Treat also emphasizes that the kingdom of God will become a reality only through a king. To be more specific, it will come through a Davidic king. The Davidic covenant is the means by which the promises articulated in the covenant with Abraham will become a reality. The narrative of David’s life, however, reveals that suffering is the pathway to glory so that humiliation precedes exaltation. David functions as a type and pattern of the greater king to come, and hence David’s life and rule point forward to the manner in which the kingdom will break in upon the world: the suffering and exaltation of Jesus the Christ.

The suffering servant of Isaiah also shows that kingdom and cross are mutually enriching, that the two are friends instead of being enemies. Isaiah emphasizes that the new exodus and the new creation (which are two different ways of speaking of the reign of God, Isa 40:9; 52:7), are accomplished through the atoning and substitutionary work of the servant of God (Isa 52:13–53:12). In Isaiah’s story, the suffering of the servant isn’t a sideshow unrelated to the redemption of Israel and to the breaking in of the kingdom. On the contrary, his suffering is indispensable, for if there is no suffering, then there isn’t a new exodus nor is there a new creation.

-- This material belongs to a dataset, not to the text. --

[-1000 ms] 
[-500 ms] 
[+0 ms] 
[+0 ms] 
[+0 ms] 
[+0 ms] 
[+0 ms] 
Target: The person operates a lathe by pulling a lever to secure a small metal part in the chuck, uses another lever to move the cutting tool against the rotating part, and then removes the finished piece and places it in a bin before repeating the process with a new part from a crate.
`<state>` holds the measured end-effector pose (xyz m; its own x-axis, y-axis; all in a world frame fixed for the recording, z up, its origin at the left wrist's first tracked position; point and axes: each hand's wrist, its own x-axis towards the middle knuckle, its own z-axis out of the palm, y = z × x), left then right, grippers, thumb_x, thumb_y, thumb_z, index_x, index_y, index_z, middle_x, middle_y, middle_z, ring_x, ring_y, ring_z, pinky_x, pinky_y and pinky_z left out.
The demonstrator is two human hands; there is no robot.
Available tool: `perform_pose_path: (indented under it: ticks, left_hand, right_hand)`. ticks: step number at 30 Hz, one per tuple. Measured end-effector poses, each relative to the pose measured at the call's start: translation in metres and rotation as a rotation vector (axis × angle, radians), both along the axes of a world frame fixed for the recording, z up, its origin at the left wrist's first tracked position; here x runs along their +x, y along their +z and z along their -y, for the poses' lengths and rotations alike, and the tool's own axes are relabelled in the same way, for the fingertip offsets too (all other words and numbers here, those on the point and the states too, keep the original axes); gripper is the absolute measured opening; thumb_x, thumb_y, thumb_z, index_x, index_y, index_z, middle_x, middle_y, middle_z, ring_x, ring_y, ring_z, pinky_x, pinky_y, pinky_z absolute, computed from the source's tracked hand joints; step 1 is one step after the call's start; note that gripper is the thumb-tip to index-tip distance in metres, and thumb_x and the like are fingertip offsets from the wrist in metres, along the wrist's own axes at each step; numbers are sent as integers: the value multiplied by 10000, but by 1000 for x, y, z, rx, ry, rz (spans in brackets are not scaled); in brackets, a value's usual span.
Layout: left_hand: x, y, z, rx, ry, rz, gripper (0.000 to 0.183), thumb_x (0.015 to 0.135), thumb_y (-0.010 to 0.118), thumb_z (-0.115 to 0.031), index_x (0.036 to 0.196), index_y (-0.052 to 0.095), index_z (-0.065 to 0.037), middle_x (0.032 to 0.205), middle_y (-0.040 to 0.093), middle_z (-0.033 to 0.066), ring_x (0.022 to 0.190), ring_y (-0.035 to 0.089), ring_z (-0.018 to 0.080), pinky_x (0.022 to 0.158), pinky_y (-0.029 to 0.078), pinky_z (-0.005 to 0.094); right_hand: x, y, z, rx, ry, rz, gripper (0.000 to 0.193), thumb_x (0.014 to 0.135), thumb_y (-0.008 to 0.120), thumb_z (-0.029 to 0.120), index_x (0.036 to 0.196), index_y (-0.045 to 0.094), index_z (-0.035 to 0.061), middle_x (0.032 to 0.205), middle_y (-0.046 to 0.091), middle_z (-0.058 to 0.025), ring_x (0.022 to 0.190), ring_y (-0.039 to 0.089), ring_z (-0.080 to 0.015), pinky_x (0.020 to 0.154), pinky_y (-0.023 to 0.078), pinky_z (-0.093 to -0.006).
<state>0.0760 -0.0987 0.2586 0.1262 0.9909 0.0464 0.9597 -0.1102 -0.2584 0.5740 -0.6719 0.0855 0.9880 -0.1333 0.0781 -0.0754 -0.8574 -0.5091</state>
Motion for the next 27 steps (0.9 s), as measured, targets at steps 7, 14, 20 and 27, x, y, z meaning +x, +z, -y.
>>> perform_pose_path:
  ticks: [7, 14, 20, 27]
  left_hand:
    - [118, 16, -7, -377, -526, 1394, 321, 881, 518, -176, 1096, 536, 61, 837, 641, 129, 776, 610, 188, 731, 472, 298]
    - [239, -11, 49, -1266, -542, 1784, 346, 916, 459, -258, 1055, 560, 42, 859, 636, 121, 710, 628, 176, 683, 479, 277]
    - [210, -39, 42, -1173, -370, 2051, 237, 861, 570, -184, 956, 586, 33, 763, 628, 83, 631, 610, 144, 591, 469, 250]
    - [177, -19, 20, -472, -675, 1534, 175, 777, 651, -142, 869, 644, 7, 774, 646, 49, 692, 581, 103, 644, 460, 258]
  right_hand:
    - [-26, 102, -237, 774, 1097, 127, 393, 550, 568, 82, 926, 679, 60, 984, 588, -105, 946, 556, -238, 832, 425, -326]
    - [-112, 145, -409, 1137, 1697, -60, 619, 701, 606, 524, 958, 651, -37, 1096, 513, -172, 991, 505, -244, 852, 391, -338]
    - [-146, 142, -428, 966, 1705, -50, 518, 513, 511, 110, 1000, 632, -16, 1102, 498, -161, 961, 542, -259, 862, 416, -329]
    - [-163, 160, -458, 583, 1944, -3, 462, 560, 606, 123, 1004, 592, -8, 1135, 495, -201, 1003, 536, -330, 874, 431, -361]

Treat also considers the relationship between the kingdom and the cross in the Gospel of Mark. The polarization between the cross and the kingdom tends to surface in the study of the Synoptic Gospels, and hence Treat’s analysis of Mark is vital to his thesis. Clearly, Mark is all about the coming of the kingdom; the kingdom permeates the Gospel from the beginning to the end. At the same time, the kingdom is intertwined with the cross. From the outset of the Gospel the passion narrative is foreshadowed, and through irony and other devices Mark features Jesus as the king. What stands out is that he is the crucified king, the suffering king. The kingdom becomes a reality through the one who is crucified and risen. Of course, the kingdom isn’t limited to the cross, for it was also present in Jesus’ ministry: his healings, exorcisms, preaching, and presence. We must beware of reductionism that sees the kingdom’s presence only in the cross. On the other hand, Treat rightly says that the kingdom is established at the cross; the cross is the central and defining moment in redemptive history. The cross, he aptly says, is the center of history; it is the means (along with the resurrection) by which the new age arrives. The kingdom, on the other hand, is the purpose of the history; it is where history is going. But the kingdom will not come without the cross.

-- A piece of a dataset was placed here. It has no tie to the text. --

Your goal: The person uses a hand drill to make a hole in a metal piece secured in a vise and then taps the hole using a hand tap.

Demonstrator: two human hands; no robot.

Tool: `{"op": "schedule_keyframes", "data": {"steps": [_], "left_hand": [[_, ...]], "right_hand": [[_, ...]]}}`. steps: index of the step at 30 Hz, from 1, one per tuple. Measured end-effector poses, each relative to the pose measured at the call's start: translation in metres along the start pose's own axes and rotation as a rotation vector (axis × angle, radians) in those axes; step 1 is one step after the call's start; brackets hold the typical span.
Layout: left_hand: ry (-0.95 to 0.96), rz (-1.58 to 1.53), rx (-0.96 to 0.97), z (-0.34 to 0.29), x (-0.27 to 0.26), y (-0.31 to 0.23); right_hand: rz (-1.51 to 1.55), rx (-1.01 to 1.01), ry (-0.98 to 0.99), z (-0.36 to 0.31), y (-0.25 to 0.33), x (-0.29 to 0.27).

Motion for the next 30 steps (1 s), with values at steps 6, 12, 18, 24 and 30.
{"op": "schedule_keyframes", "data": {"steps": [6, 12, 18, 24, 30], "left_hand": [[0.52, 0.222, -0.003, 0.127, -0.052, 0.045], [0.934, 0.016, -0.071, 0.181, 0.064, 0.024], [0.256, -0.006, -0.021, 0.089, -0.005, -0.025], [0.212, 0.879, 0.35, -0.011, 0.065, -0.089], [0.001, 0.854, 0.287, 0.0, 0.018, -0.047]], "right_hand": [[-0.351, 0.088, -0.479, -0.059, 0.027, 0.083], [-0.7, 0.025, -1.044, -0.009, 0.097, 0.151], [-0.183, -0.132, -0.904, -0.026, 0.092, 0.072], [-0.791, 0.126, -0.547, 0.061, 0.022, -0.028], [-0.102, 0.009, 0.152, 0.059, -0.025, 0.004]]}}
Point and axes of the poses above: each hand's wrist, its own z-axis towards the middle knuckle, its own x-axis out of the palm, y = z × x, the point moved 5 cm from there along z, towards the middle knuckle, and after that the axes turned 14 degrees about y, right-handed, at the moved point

Treat also emphasizes that Jesus was the king at his baptism and throughout his ministry. Hence, it is mistake to think that Jesus was crowned as king only after his death and suffering. Instead, he also reigned in his humiliation so that there is both exaltation in humiliation and after humiliation. The death of Christ, then, is both a priestly act and a kingly act; the offices of Christ shouldn’t be segregated from one another, as if his death is restricted to Jesus’ priesthood. Jesus death for sinners was a kingly death.

Treat’s discussion of Christus Victor and penal substitution is also illuminating and helpful. Once again, he pleads against an either-or, as if we have to choose one over the other. Instead, they are constituent parts of Christ’s atoning work. Treat argues, rightly in my judgment, that Christ’s victory over evil powers is rooted in and based upon his penal substitutionary sacrifice. Because Jesus paid for the sins of those who belong to him, Satan can no longer accuse them before the Father. They no longer fear death because the sting of death has been removed. Hence, Christ is victor (the kingdom comes!) through (not apart from!) penal substitution.

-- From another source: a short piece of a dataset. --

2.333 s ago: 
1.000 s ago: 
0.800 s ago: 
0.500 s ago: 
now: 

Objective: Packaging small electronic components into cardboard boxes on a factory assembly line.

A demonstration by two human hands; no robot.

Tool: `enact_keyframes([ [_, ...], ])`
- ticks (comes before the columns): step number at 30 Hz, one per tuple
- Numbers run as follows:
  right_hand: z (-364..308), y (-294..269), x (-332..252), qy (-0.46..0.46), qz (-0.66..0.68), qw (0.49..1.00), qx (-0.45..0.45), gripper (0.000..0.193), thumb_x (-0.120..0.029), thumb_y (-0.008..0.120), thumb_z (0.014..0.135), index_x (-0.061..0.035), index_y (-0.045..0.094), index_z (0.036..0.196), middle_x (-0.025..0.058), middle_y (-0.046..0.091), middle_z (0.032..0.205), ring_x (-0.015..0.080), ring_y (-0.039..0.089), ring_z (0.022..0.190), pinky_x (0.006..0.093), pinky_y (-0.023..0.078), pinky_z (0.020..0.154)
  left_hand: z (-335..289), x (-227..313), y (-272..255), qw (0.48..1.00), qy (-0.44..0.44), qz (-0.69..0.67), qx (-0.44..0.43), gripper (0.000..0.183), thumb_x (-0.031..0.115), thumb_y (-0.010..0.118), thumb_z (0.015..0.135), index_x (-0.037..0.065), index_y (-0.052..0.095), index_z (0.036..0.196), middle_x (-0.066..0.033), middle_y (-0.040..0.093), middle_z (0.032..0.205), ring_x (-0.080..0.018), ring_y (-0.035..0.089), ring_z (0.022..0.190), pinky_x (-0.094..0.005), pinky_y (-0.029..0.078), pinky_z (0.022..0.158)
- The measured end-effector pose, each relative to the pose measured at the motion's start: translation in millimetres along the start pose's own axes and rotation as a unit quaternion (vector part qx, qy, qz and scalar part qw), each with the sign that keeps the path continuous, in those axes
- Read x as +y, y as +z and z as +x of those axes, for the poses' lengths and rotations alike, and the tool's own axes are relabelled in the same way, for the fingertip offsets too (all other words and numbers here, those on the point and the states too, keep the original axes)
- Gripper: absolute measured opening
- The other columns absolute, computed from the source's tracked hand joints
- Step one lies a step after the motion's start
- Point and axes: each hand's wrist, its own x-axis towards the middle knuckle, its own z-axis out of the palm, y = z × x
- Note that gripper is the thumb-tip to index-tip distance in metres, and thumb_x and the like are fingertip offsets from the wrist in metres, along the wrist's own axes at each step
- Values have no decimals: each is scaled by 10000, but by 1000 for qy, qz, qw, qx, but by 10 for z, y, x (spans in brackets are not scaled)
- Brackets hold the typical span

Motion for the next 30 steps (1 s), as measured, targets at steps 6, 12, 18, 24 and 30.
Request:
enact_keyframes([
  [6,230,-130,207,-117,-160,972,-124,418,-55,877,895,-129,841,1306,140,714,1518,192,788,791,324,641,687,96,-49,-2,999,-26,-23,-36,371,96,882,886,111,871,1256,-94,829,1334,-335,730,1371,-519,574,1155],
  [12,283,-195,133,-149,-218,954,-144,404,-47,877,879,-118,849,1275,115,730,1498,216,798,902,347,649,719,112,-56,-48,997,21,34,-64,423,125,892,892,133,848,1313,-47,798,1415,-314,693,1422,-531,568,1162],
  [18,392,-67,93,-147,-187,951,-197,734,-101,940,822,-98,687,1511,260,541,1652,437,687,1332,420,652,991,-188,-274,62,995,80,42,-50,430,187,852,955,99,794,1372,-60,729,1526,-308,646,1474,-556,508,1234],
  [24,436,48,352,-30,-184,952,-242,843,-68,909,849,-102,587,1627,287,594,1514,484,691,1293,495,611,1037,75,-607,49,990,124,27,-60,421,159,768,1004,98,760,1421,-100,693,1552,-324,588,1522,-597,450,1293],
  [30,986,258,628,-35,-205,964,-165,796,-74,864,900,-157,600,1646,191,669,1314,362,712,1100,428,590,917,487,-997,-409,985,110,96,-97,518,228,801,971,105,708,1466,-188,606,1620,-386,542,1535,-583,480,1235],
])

All of this means that the kingdom that is present today is a cruciform kingdom. The kingdom is revealed in the suffering and love of the people of God in this present evil age. The power of the Spirit manifests itself in the foolishness of the cross. Here Treat provides an insightful and stimulating discussion of Jurgen Moltmann’s theology, for Moltmann emphasized the cruciform nature of the kingdom. He stands out among systematic theologians in seeing the centrality of the kingdom and in emphasizing its cruciform nature. Unfortunately, however, Moltmann in making this move argues against God’s kingship, and Treat demonstrates that such a move counters the biblical witness and also fails to understand the nature of God’s kingdom.

Many other insights are found in this perceptive book that can’t be rehearsed here. We are reminded by Treat of the danger of holding onto a false dichotomy. We are all prone to see one pole of a truth and in doing so to diminish another theme that is equally important. At the same time, Treat doesn’t simply insist that both kingdom and cross are central. He explains how they relate and locates both themes in the biblical storyline. He goes on from there to explicate their role in systematic theology. Treat’s work, then, functions as a model for others. We can be grateful for a sterling example of doing theological interpretation of scripture on a matter that concerns both the academy and the church of Jesus Christ.

Thomas R. Schreiner

Tom Schreiner is James Buchanan Harrison professor of New Testament interpretation at The Southern Baptist Theological Seminary in Louisville, Kentucky.